A large number of trials have been started via nanotechnology for the treatment of GBM but only a few of them are completed. Figure 1 is a schematic view of some drug delivery formulations clinically studied for the treatment of GBM. Liposomes are the only nanostructures approved as carriers to deliver chemotherapeutics for GBM. The first formulation that received acceptance in clinical trials for GBM was NCT00734682, which was constructed from liposomal irinotecan. The second one was NCT00944801, again a liposomal structure containing doxorubicin, along with prolonged TMZ administration and radiotherapy. The effect of surface modification was applied in this study, and PEG was used to cover the liposomes. The third structure had a totally different composition: iron oxide NPs Feraheme® to control the oxygen level and hypoxia in GBM tumors.
The latest nanomaterial is NCT036003379 which is an immunoliposomal structure to deliver doxorubicin. The liposome is decorated with an anti-EGFR substance and was assessed in phase one clinical trials.
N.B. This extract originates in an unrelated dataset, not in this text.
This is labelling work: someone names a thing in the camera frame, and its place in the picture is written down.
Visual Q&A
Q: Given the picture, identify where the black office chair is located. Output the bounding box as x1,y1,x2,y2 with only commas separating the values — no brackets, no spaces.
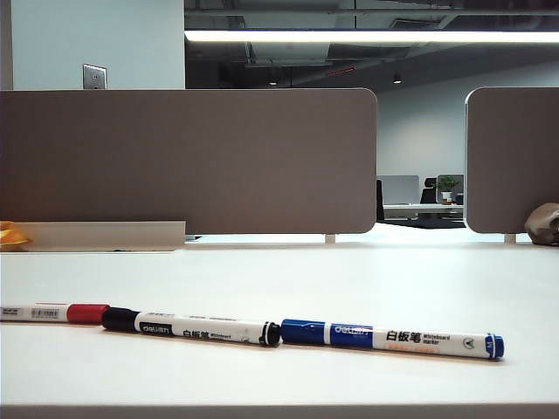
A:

As it is obvious, the trend of clinical trials for GBM has centered on liposomes (an ancient type of nanoplatform for drug delivery) and progressed from a simple delivery platform to liposome surface modification via PEG and targeting agents. According to these results, the clinical trials of a newly-designed nanoplatform will occur some decades later. Based on recent findings, it is evident that further modifications and strategic advancements, outlined in Figure 2 are essential to enhance therapeutic efficacy and achieve more effective clinical outcomes in GBM management.
Nanotechnology offers significant promise in overcoming the limitations of conventional GBM therapies, primarily by improving drug delivery across the blood–brain barrier, enhancing tumor targeting, and reducing systemic toxicity. NPs can be engineered to carry chemotherapeutic agents, genetic materials, or imaging agents, enabling combinational therapy and real-time monitoring of treatment response. Despite these advantages, clinical translation has faced challenges, including limited intratumoral penetration, off-target effects, heterogeneity of GBM, and variability in patient responses. To overcome these obstacles, future research should focus on optimizing NPs design through surface modification, active targeting, and stimuli-responsive systems, as well as developing reliable preclinical models that better mimic the human GBM microenvironment. By addressing these issues, nanomedicine has the potential to substantially improve therapeutic outcomes, offering safer, more effective, and personalized treatment strategies for GBM patients.
Throughout the preparation of this manuscript, the author made use of AI (quillbot.com) in the writing process to improve the readability and language of the manuscript. After using this AI, the authors reviewed and edited the content as needed and take full responsibility for the content of the published article.
The authors have no relevant financial or non-financial interests to disclose.